*About this exercise*. Here is the task for the listing below: output exactly the lines from the one containing "All labels in" through the one containing "3.1, 9.2, 2.4", and leave out the pictures.

*Data listing*.
────
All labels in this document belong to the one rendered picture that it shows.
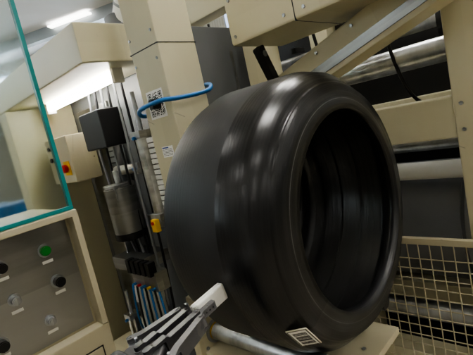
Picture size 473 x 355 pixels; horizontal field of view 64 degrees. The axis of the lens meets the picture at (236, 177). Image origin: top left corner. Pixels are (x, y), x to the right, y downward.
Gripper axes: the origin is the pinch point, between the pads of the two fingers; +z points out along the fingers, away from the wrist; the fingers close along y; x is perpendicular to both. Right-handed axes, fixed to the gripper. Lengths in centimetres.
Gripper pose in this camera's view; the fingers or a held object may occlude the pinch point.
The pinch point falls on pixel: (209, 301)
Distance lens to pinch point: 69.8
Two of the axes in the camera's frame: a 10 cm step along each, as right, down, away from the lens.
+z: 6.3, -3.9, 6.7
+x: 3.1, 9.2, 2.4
────
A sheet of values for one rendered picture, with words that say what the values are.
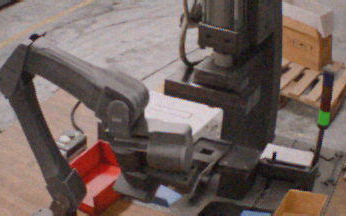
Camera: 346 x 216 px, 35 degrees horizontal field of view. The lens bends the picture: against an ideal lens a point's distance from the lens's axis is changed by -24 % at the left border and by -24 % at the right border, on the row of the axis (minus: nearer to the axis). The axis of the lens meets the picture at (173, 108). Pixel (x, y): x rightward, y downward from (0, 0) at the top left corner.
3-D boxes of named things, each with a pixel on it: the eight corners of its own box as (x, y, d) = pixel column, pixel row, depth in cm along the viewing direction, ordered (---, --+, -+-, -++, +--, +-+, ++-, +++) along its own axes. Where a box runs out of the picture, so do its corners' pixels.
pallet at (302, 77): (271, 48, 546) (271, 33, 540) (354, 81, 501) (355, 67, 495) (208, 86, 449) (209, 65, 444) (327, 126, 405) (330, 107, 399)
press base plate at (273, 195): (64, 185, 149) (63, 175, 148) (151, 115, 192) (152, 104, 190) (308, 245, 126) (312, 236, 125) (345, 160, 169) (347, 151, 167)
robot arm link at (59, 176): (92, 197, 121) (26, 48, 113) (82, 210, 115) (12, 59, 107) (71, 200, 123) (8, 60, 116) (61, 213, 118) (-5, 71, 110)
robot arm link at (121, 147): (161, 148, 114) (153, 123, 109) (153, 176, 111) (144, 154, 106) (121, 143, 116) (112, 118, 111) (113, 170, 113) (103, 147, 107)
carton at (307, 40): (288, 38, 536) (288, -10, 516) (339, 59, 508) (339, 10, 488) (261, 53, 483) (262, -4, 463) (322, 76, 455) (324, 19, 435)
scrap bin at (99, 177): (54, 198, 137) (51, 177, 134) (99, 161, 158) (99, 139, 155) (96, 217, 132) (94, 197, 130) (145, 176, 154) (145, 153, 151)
────
*Exercise result*.
All labels in this document belong to the one rendered picture that it shows.
Picture size 473 x 355 pixels; horizontal field of view 64 degrees. The axis of the lens meets the picture at (236, 177). Image origin: top left corner. Pixels are (x, y), x to the right, y downward.
Gripper axes: the origin is the pinch point, between the pads of the two fingers; +z points out along the fingers, away from the wrist; the fingers close along y; x is perpendicular to both. Right-handed axes, fixed to the gripper. Lengths in centimetres.
Gripper pose in this camera's view; the fingers or a held object may occlude the pinch point.
The pinch point falls on pixel: (209, 301)
Distance lens to pinch point: 69.8
Two of the axes in the camera's frame: a 10 cm step along each, as right, down, away from the lens.
+z: 6.3, -3.9, 6.7
+x: 3.1, 9.2, 2.4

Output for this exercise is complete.